Next on the table at the front of the room was William Symington’s Charlotte Dundas, considered to be the first practical steam tug. In March 1803 the Charlotte Dundas first pulled two 70 ton barges 20 miles along the Forth and Clyde Canal to Glasgow. This voyage took nine and a quarter hours at 2 mph but in the face of “ a strong breeze right ahead” which stopped all horse drawn canal boats. William Symington (1764 -1831) was a skilled mechanical engineer and contemporary of James Watt at the time that Thomas, Lord Dundas, saw the need to move goods more rapidly from the manufacturers of Glasgow to the markets of Edinburgh. The first steam boat that Symington built was a catamaran powered by an adapted beam engine but this was not a practical tug. As can be seen from Robert Bowie’s cut away drawing, the Charlotte Dundas had a stern paddle wheel powered directly by a pioneering horizontal cylinder engine. Indeed, Charlotte Dundas was ahead of its time in having twin linked rudders, directing the efflux from the paddle wheel port or starboard like a jet. Unfortunately Charlotte Dundas itself was not a commercial success on the Forth and Clyde Canal due to the large numbers of locks, lack of efficient sustained power and worries that its wash would erode the canal banks. An order for ten more examples from the Duke of Bridgwater for his level canal in Manchester was also cancelled when the Duke died. The 1/24 scale wooden scratchbuilt model displayed at Hucclecote was based on the partly completed full size replica currently visible in Arbroath and is electrically powered.

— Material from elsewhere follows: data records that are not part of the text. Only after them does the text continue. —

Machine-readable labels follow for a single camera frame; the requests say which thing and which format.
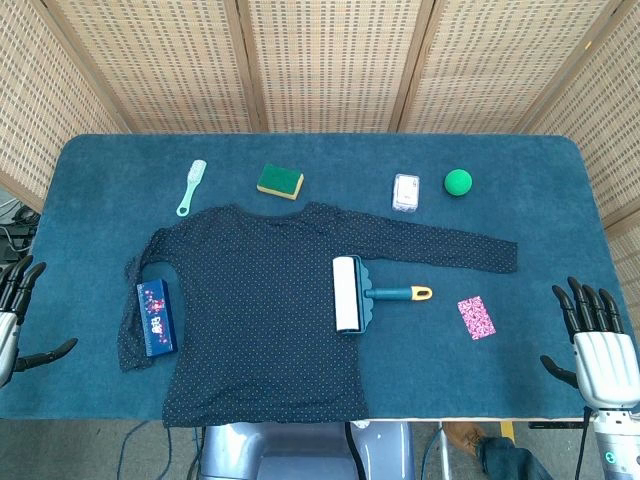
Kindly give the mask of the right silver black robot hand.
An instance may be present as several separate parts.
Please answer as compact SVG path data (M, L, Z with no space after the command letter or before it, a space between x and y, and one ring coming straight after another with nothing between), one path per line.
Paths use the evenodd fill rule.
M559 367L542 355L545 370L577 389L594 410L631 410L639 404L639 363L633 340L623 328L614 297L605 289L567 278L568 290L552 292L559 302L575 369Z

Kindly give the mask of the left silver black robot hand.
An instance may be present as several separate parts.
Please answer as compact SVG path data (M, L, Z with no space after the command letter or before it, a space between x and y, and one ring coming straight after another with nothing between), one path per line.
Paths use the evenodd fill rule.
M14 373L53 363L69 354L78 343L70 338L56 349L21 357L19 339L37 279L46 263L32 265L33 256L26 255L1 271L1 387Z

Rather than new, the Sea Princess cabin cruiser and Sea Hornet motor launch presented next had spent 40 years in an attic and were given to the Gloucester and District Model Boat Club in a less than ideal condition. The inside of the hull of the Keil Kraft kit Sea Princess was black from the use of an internal combustion engine (not approved in the G&DMBC rulebook) and adapting the vessel to modern control systems and electric power involved cutting out bulkheads and adding a new deck house made of mahogany ply. Veneers were attached with PVA glue and varnish applied with old make-up brushes. One interesting revelation was the use of Gorilla Glue inside the hulls where its tendency to expand can be used to fill otherwise leaking gaps.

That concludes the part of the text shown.